> _Your task_: With the material below, print exactly the lines between the line holding "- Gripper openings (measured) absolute" and the line holding "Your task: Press", inclusive. Add nothing else.

> _Data_:
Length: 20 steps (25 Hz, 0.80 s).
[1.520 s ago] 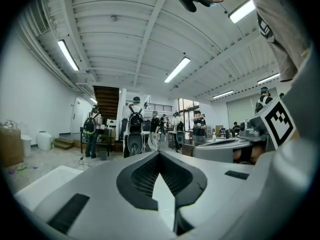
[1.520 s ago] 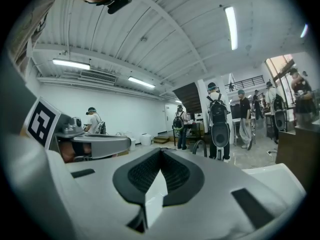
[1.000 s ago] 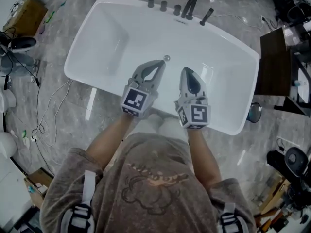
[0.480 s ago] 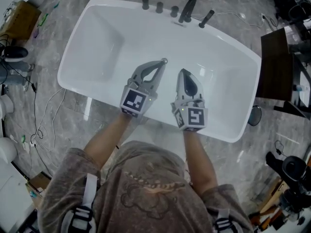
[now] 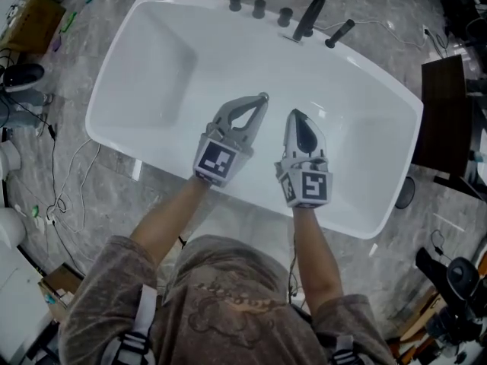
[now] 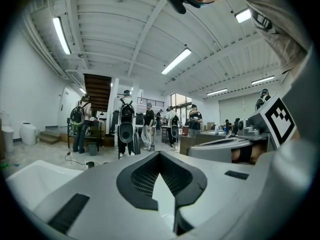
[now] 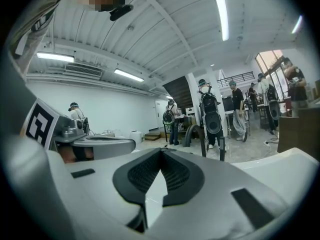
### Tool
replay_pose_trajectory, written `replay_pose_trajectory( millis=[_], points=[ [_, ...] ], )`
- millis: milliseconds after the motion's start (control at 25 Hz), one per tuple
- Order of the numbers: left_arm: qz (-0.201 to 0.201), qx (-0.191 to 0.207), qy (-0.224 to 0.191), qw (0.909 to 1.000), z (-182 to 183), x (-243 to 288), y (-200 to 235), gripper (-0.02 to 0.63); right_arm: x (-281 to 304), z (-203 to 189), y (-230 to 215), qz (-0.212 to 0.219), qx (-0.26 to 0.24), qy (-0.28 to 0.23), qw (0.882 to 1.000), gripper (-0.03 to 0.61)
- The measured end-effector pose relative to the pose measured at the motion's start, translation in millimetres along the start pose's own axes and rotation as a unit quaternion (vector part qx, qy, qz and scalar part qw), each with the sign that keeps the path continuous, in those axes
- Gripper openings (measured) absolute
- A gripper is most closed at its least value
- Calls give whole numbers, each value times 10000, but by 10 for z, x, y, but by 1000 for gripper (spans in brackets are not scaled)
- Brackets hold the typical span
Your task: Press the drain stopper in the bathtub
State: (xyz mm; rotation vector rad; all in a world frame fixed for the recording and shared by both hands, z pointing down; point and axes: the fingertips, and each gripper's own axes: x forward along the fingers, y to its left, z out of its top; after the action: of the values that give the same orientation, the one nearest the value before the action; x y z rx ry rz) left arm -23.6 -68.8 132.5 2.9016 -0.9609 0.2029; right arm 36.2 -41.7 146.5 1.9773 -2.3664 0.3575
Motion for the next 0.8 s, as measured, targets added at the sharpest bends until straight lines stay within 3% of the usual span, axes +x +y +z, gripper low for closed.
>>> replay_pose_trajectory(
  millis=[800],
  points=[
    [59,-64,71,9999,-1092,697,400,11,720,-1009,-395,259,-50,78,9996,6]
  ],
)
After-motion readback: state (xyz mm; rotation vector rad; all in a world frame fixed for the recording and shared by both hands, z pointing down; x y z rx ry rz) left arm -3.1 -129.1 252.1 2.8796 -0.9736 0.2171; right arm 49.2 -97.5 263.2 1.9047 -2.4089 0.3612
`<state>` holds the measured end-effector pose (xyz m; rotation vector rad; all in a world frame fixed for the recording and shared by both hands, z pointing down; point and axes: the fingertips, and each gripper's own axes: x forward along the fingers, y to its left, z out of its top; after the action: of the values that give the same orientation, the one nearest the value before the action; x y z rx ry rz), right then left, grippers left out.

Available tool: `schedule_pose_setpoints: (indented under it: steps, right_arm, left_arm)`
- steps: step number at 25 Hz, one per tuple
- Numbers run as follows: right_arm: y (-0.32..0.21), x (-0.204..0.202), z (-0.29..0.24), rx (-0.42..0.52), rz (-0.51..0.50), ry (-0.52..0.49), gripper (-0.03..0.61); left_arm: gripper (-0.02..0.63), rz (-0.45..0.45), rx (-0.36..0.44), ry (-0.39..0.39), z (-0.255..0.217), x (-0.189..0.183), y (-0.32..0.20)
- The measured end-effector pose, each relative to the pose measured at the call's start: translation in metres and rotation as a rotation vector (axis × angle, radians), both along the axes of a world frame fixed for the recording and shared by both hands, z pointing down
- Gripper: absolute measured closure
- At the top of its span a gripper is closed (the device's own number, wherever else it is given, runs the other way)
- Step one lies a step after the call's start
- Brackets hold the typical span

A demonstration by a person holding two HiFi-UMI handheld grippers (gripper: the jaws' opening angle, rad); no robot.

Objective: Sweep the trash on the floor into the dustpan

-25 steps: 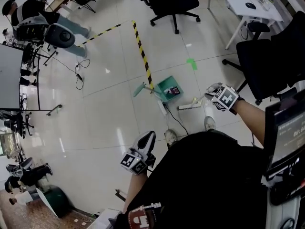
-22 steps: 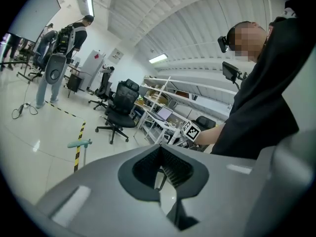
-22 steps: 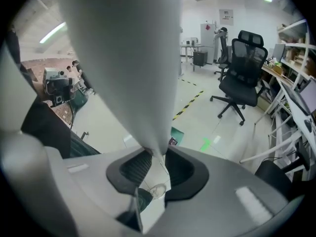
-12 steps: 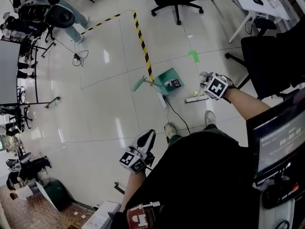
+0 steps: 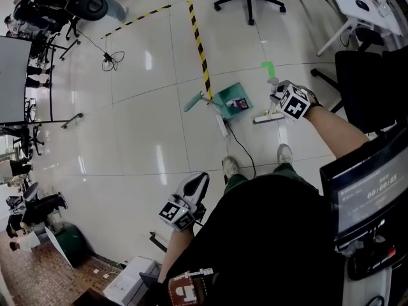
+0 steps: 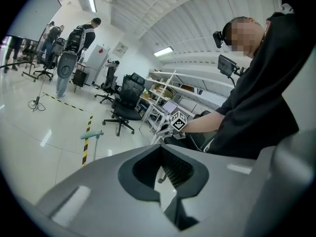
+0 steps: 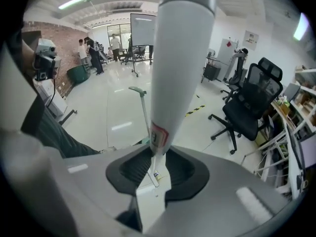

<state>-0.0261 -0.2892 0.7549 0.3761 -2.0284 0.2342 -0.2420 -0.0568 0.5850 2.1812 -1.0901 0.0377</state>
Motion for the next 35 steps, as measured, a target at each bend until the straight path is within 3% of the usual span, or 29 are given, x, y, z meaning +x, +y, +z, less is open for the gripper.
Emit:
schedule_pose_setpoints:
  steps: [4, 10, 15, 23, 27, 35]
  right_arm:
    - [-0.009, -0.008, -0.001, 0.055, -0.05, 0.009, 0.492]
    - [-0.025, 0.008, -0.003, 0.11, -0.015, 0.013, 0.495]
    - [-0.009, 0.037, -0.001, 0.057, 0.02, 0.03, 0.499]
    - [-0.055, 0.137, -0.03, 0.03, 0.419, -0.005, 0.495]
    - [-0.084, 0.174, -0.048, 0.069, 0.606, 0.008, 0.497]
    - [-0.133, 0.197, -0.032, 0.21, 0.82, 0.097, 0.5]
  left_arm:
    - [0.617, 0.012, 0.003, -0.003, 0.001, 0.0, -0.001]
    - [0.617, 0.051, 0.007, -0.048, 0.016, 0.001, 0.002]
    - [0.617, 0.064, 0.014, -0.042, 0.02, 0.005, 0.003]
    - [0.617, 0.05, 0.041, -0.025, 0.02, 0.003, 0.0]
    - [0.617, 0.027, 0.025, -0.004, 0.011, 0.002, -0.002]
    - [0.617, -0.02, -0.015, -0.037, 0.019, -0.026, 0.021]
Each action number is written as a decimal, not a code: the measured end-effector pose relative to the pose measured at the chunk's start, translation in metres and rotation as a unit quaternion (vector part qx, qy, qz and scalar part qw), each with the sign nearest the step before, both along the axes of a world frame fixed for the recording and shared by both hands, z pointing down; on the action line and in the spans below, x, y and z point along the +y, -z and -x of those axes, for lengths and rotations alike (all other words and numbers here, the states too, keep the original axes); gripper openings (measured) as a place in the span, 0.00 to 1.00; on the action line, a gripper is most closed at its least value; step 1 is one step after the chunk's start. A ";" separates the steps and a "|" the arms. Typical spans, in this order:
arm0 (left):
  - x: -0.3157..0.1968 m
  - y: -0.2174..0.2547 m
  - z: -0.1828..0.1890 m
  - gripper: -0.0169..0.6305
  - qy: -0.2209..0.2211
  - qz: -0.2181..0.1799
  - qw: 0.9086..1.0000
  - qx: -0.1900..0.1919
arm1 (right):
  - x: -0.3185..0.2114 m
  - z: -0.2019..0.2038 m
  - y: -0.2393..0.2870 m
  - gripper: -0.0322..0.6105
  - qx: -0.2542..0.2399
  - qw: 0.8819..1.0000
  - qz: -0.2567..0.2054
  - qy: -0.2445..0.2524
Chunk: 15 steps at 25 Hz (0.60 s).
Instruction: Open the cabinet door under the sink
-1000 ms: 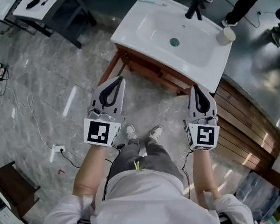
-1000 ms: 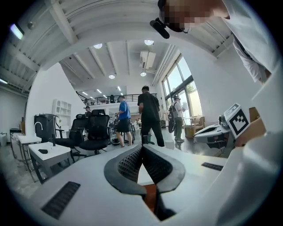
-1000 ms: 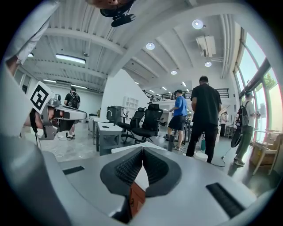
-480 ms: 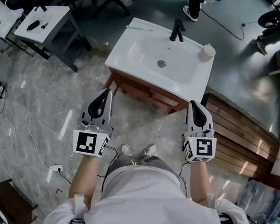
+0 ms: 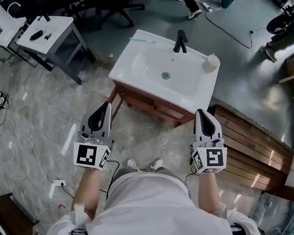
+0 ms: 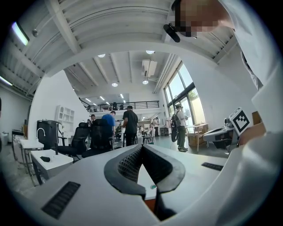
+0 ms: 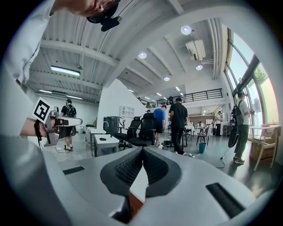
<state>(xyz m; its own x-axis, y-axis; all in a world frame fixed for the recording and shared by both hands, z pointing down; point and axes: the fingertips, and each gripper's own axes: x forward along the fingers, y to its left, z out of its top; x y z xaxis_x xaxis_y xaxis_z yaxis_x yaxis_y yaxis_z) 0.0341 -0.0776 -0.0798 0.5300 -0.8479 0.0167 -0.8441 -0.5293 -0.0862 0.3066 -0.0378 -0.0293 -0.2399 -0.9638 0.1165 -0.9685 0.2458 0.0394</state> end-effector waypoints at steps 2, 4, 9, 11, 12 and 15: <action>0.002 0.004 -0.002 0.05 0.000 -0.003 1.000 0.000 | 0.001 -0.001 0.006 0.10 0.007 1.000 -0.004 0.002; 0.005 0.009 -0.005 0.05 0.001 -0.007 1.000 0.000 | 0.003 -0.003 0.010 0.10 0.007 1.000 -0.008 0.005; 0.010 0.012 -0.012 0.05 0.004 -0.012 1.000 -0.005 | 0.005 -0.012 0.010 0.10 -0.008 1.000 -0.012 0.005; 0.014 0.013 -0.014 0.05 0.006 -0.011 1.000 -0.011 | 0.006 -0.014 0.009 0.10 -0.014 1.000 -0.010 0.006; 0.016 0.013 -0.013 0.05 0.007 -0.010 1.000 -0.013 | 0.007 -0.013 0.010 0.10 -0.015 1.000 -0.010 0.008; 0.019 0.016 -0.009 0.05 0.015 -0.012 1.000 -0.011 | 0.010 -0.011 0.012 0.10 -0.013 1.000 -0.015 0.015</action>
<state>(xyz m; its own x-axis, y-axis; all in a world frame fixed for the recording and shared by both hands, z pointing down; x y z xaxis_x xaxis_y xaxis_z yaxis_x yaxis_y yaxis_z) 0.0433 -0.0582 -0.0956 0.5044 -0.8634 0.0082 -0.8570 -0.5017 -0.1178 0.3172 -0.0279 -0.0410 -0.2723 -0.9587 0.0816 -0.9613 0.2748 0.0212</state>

> _Exercise result_:
- Gripper openings (measured) absolute
- A gripper is most closed at its least value
- Calls give whole numbers, each value times 10000, but by 10 for z, x, y, but by 1000 for gripper (spans in brackets are not scaled)
- Brackets hold the typical span
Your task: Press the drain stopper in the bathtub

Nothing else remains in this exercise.